SENECA FALLS MACHINE COMPANY, Plaintiff,
v.
P. C. McBETH and P. C. McBeth, Jr., individually, and trading as McBeth Machinery Company, Defendants



The opinion of the court was delivered by: MARSH

 This action, tried non-jury, involves a claim and counterclaims.

 It appears in the Complaint and is admitted in the Answer that the plaintiff, Seneca Falls Machine Company (Seneca), agreed orally with the defendant partnership, McBeth Machinery Company (McBeth), whereby the latter was to act as the former's sales representative for its electronics division. It was also alleged and admitted that on or about October 20, 1961, Seneca sold to McBeth an electronic tractor (tracer) for $14,846.00, for delivery to the actual customer, Westinghouse Electric Corporation, at Derry, Pennsylvania. For this sale and other subsequent minor sales to Dana Corporation, McBeth admittedly owes Seneca the sum of $13,536.07, *fn1" after deducting credits of 10% as sales commissions to which McBeth is admittedly entitled.

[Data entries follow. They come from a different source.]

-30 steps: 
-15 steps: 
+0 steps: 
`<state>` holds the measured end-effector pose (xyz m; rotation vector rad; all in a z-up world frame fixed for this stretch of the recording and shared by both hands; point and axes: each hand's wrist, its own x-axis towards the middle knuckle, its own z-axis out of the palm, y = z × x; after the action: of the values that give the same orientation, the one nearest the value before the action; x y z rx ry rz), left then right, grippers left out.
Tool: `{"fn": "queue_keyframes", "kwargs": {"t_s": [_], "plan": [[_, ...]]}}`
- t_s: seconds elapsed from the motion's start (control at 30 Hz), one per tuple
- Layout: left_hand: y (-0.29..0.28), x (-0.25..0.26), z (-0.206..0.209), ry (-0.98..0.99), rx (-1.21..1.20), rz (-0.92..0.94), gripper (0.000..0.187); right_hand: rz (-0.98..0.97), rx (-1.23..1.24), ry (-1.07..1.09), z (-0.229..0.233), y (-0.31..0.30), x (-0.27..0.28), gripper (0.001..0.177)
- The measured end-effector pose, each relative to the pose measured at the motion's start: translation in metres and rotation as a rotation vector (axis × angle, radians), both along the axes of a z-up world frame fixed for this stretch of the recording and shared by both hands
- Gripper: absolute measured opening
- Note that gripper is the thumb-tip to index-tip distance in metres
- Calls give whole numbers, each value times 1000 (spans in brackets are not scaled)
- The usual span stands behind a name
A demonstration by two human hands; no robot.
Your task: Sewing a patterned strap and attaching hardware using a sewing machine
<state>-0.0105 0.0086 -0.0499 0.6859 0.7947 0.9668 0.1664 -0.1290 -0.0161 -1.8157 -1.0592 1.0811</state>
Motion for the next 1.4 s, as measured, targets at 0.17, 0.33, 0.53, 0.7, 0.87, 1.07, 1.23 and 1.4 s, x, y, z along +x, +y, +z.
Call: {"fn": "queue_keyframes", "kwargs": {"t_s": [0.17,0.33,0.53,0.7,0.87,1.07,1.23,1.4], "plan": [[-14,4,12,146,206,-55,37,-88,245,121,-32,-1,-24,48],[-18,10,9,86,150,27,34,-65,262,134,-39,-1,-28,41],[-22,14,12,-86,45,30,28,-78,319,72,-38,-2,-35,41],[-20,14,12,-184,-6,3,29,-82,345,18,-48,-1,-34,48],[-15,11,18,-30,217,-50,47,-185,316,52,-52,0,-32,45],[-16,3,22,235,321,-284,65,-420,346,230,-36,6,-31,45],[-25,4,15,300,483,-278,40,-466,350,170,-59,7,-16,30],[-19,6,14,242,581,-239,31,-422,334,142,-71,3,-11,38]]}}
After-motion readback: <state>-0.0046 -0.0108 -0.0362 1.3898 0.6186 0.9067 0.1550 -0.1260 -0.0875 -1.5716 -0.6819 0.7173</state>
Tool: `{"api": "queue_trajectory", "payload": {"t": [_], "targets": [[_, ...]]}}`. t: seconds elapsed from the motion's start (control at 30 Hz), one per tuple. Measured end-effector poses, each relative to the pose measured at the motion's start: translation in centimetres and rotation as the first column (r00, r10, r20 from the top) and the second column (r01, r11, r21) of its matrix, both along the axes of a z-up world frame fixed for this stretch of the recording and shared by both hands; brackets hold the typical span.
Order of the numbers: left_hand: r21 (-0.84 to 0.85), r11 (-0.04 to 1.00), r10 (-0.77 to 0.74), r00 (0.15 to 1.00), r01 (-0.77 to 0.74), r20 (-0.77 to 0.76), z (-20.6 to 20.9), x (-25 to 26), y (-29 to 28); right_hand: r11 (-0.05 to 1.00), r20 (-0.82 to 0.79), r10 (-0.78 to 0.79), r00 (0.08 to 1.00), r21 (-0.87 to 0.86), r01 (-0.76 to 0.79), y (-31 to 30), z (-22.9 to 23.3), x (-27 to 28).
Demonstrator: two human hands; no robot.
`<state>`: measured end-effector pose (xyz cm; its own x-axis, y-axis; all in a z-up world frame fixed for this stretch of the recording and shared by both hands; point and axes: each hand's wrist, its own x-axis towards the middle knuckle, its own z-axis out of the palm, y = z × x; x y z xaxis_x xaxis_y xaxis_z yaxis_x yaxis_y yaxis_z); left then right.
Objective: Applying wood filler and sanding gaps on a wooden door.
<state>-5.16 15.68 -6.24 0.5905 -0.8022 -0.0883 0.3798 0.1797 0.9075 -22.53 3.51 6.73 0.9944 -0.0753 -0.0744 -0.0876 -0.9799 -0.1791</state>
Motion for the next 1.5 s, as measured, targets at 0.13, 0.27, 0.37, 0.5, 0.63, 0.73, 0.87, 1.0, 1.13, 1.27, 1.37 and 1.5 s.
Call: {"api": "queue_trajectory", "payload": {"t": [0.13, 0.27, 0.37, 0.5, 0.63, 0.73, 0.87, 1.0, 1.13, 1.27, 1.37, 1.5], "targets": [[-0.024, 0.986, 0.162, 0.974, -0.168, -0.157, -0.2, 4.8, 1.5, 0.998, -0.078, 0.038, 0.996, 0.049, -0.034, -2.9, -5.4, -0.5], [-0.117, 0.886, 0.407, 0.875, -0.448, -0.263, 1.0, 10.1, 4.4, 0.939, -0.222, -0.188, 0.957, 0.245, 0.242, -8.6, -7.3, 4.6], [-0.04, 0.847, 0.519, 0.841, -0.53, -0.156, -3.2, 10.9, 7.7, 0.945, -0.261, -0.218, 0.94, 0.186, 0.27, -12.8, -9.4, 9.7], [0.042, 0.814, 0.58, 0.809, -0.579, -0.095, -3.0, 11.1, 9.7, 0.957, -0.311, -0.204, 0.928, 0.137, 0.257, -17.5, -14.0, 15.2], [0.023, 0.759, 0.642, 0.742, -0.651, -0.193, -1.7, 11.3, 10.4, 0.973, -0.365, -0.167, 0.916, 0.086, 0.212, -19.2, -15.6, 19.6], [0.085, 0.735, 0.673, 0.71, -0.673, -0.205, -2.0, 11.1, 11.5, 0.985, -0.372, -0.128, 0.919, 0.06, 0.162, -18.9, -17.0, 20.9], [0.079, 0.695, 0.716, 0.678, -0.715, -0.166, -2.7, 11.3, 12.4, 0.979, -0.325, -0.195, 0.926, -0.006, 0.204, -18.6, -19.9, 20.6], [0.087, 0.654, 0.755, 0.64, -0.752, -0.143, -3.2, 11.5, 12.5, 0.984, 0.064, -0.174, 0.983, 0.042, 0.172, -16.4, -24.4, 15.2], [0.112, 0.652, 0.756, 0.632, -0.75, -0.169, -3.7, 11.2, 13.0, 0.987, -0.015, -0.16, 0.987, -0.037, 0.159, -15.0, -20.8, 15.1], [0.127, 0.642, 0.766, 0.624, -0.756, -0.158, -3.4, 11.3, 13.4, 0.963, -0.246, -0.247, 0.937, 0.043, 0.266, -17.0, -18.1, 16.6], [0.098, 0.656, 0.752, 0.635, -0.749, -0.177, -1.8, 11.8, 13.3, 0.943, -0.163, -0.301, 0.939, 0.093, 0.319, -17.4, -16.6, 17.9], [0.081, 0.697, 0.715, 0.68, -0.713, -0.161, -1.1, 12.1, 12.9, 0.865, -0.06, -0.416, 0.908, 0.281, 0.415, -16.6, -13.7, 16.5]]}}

 Accordingly, judgment will be entered in favor of plaintiff for $16,126.00 (being the principal sum of $13,536.07 with interest in the sum of $2,589.93 calculated to December 29, 1964), *fn2" plus interest at 6% on the principal sum of $13,536.07 from December 30, 1964. *fn3"

 McBeth's Counterclaim No. 1 asserted a claim for commissions on sales of equipment made by Seneca to Mack Trucks, Inc., in 1961, delivered to Hagerstown, Maryland, which commissions McBeth believed to be in excess of $20,000. For the reasons hereinafter set forth, we have concluded that the defendants are not entitled to recover on this counterclaim.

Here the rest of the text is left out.